> _Problem statement_
Your answer should consist of the lines in the listing that hold "element".

'''

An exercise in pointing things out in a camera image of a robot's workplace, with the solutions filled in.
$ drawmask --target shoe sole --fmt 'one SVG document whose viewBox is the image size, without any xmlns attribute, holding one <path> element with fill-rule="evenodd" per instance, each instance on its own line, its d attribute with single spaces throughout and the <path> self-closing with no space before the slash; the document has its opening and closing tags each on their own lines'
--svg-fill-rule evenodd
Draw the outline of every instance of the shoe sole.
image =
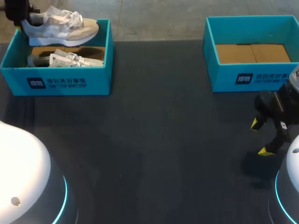
<svg viewBox="0 0 299 224">
<path fill-rule="evenodd" d="M 92 36 L 89 36 L 87 38 L 77 40 L 77 41 L 66 41 L 66 40 L 61 40 L 57 38 L 29 38 L 29 45 L 30 46 L 47 46 L 50 44 L 62 44 L 67 47 L 74 47 L 78 46 L 80 44 L 83 44 L 92 38 L 94 38 L 96 34 L 93 34 Z"/>
</svg>

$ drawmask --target logo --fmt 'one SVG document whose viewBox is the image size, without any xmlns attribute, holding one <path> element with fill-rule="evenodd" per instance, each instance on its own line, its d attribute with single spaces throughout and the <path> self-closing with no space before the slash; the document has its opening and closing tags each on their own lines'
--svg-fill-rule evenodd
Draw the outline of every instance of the logo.
<svg viewBox="0 0 299 224">
<path fill-rule="evenodd" d="M 45 83 L 42 78 L 27 78 L 28 84 L 31 89 L 45 89 Z"/>
<path fill-rule="evenodd" d="M 235 84 L 249 84 L 251 82 L 253 73 L 240 73 L 237 76 Z"/>
</svg>

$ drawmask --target box label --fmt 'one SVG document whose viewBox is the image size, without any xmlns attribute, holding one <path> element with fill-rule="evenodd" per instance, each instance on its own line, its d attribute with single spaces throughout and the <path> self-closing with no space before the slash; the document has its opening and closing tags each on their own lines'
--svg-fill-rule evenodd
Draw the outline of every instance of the box label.
<svg viewBox="0 0 299 224">
<path fill-rule="evenodd" d="M 47 78 L 49 88 L 86 88 L 85 78 Z"/>
<path fill-rule="evenodd" d="M 253 73 L 240 73 L 237 76 L 235 84 L 249 84 L 251 82 Z"/>
<path fill-rule="evenodd" d="M 42 78 L 27 78 L 28 84 L 31 89 L 45 89 L 45 83 Z"/>
<path fill-rule="evenodd" d="M 255 84 L 258 83 L 287 83 L 289 74 L 257 74 L 254 80 Z"/>
</svg>

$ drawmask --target white dome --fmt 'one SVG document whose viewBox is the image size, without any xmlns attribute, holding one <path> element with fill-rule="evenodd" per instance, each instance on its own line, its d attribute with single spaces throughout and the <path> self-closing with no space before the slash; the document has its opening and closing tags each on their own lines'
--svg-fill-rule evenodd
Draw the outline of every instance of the white dome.
<svg viewBox="0 0 299 224">
<path fill-rule="evenodd" d="M 21 217 L 42 194 L 50 156 L 34 135 L 0 121 L 0 223 Z"/>
<path fill-rule="evenodd" d="M 286 167 L 294 187 L 299 192 L 299 135 L 289 147 L 286 156 Z"/>
</svg>

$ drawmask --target gray floor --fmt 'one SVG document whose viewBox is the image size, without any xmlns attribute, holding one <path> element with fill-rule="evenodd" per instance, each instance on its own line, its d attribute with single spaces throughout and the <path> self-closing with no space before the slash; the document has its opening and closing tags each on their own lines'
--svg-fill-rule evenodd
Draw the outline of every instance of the gray floor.
<svg viewBox="0 0 299 224">
<path fill-rule="evenodd" d="M 0 120 L 46 145 L 74 190 L 78 224 L 271 223 L 268 196 L 289 145 L 257 156 L 274 125 L 250 129 L 255 92 L 213 93 L 198 49 L 116 42 L 108 97 L 13 97 L 0 75 Z"/>
<path fill-rule="evenodd" d="M 207 16 L 293 14 L 298 0 L 31 0 L 41 10 L 49 5 L 78 11 L 88 18 L 110 18 L 114 40 L 202 39 Z M 0 42 L 9 42 L 14 27 L 0 13 Z"/>
</svg>

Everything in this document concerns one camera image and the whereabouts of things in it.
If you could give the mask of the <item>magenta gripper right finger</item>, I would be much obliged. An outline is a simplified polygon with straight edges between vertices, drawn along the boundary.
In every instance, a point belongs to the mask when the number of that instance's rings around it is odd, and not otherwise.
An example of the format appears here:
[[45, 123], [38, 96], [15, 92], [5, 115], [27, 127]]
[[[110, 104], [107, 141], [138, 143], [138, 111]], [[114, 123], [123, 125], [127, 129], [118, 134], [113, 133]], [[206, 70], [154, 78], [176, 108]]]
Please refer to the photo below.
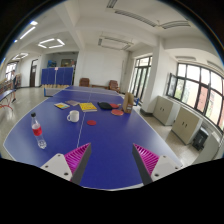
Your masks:
[[155, 182], [183, 168], [182, 163], [168, 145], [149, 150], [134, 143], [132, 154], [144, 185]]

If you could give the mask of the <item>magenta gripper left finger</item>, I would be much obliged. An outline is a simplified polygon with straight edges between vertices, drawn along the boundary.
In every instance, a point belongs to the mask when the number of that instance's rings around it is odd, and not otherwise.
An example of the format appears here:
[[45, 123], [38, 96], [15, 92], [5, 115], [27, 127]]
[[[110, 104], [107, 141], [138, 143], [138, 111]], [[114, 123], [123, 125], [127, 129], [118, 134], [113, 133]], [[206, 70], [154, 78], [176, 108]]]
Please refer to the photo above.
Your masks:
[[41, 168], [65, 180], [80, 184], [91, 155], [91, 144], [82, 145], [67, 154], [57, 153]]

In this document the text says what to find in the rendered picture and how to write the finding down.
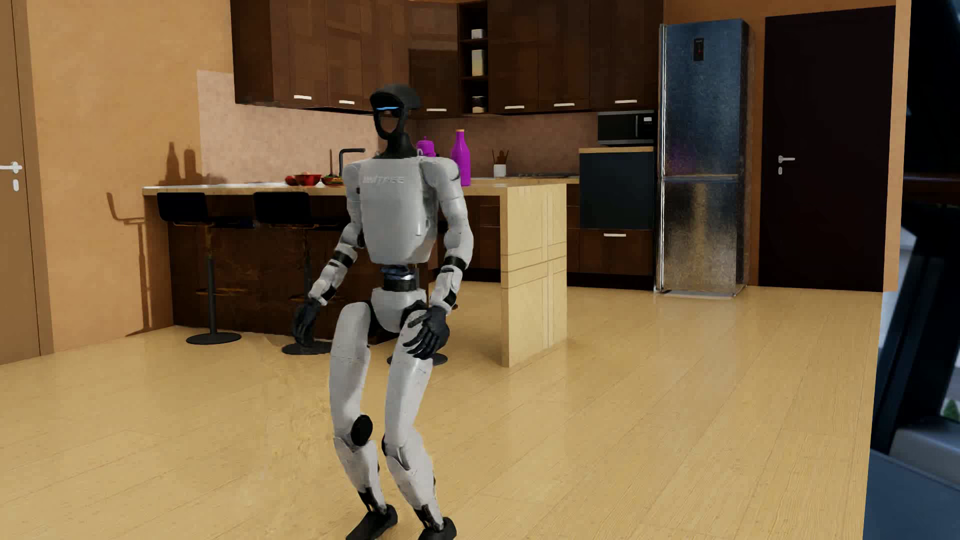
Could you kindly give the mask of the white robot leg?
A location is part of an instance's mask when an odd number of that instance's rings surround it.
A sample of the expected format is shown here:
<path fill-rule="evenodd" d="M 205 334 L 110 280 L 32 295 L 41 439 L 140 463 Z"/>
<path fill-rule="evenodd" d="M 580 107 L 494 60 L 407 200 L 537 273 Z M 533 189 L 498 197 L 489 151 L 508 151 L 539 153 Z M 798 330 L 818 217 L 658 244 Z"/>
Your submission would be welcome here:
<path fill-rule="evenodd" d="M 368 333 L 372 309 L 366 302 L 350 303 L 339 316 L 329 363 L 329 401 L 333 445 L 366 514 L 345 540 L 378 540 L 398 521 L 386 502 L 379 474 L 374 424 L 362 411 L 362 395 L 370 363 Z"/>
<path fill-rule="evenodd" d="M 415 333 L 401 330 L 391 356 L 383 451 L 397 488 L 423 526 L 417 540 L 454 540 L 455 524 L 440 510 L 433 462 L 415 427 L 434 366 L 433 361 L 414 358 L 403 349 L 401 338 Z"/>

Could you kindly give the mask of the dark wood wall cabinets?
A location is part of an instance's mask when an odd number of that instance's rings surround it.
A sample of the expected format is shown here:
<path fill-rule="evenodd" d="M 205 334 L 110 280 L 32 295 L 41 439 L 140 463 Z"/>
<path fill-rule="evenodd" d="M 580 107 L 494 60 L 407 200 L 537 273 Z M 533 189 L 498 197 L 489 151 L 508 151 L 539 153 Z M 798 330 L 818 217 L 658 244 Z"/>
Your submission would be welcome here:
<path fill-rule="evenodd" d="M 235 100 L 367 114 L 408 84 L 420 118 L 654 109 L 665 0 L 230 0 Z M 475 28 L 483 39 L 470 39 Z M 486 75 L 471 77 L 472 49 Z M 486 113 L 471 113 L 485 95 Z"/>

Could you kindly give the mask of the tall magenta bottle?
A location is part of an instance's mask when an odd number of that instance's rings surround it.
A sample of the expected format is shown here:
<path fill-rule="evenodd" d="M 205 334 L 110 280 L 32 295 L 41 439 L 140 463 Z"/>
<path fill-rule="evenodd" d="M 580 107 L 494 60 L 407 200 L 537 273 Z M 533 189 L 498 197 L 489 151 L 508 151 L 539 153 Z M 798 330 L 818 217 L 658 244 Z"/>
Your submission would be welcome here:
<path fill-rule="evenodd" d="M 472 156 L 466 141 L 464 129 L 456 129 L 454 143 L 450 151 L 450 159 L 458 166 L 460 184 L 469 187 L 472 184 Z"/>

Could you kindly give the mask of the dark brown door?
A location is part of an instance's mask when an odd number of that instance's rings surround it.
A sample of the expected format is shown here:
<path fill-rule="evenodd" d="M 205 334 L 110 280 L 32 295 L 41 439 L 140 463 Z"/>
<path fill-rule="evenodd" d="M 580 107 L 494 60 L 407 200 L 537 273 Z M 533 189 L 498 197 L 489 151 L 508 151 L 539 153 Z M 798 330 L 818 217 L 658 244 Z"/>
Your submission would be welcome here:
<path fill-rule="evenodd" d="M 894 6 L 767 17 L 758 282 L 882 290 Z M 777 174 L 777 157 L 796 160 Z"/>

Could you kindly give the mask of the black bar stool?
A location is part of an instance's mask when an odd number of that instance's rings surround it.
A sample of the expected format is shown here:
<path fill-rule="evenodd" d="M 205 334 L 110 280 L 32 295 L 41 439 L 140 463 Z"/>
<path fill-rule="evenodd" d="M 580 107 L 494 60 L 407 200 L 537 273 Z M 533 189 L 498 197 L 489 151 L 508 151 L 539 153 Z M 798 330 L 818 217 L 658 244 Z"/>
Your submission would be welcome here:
<path fill-rule="evenodd" d="M 301 231 L 303 254 L 303 299 L 307 300 L 313 284 L 309 233 L 326 230 L 336 221 L 315 216 L 310 196 L 305 191 L 257 191 L 253 194 L 255 220 L 268 227 Z"/>
<path fill-rule="evenodd" d="M 203 230 L 208 330 L 205 333 L 189 336 L 185 341 L 195 346 L 215 346 L 239 341 L 242 338 L 241 334 L 218 330 L 212 230 L 221 222 L 210 216 L 207 195 L 199 191 L 164 191 L 157 193 L 156 197 L 159 214 L 164 221 L 175 226 L 198 227 Z"/>

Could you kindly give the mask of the light wood kitchen island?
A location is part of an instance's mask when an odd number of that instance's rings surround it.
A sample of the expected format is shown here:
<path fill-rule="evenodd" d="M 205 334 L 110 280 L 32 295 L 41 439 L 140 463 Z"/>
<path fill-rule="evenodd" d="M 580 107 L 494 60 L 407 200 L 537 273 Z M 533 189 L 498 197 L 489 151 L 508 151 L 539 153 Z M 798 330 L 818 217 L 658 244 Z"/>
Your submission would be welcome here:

'''

> _Written answer_
$ drawmask --target shoe sole --fmt 'one SVG document whose viewBox is the image size, without any xmlns attribute, holding one <path> element with fill-rule="evenodd" per instance, each instance on its own line, its d attribute with single spaces throughout and the <path> self-closing with no space before the slash; the document has its opening and closing tags each on their own lines'
$ drawmask --target logo --fmt 'one SVG document whose viewBox is the image size, without any xmlns attribute, holding one <path> element with fill-rule="evenodd" per instance, each instance on its own line, its d attribute with single spaces throughout and the <path> self-closing with no space before the slash; the document has its opening and closing tags each on their own lines'
$ drawmask --target box label --fmt 'one SVG document whose viewBox is the image size, without any xmlns attribute, holding one <path> element with fill-rule="evenodd" per instance, each instance on its own line, its d attribute with single spaces throughout and the <path> self-closing with no space before the slash; the document has its opening and closing tags each on their own lines'
$ drawmask --target white dome --fmt 'one SVG document whose viewBox is the image size, without any xmlns attribute, holding one <path> element with fill-rule="evenodd" per instance, each instance on its own line, its d attribute with single spaces throughout and the <path> self-closing with no space before the slash; the document has its opening and closing tags each on their own lines'
$ drawmask --target gray floor --fmt 'one SVG document whose viewBox is the image size, without any xmlns attribute, holding one <path> element with fill-rule="evenodd" per instance, each instance on its own line, its d attribute with single spaces throughout and the <path> self-closing with no space before the slash; the document has its opening and closing tags each on their own lines'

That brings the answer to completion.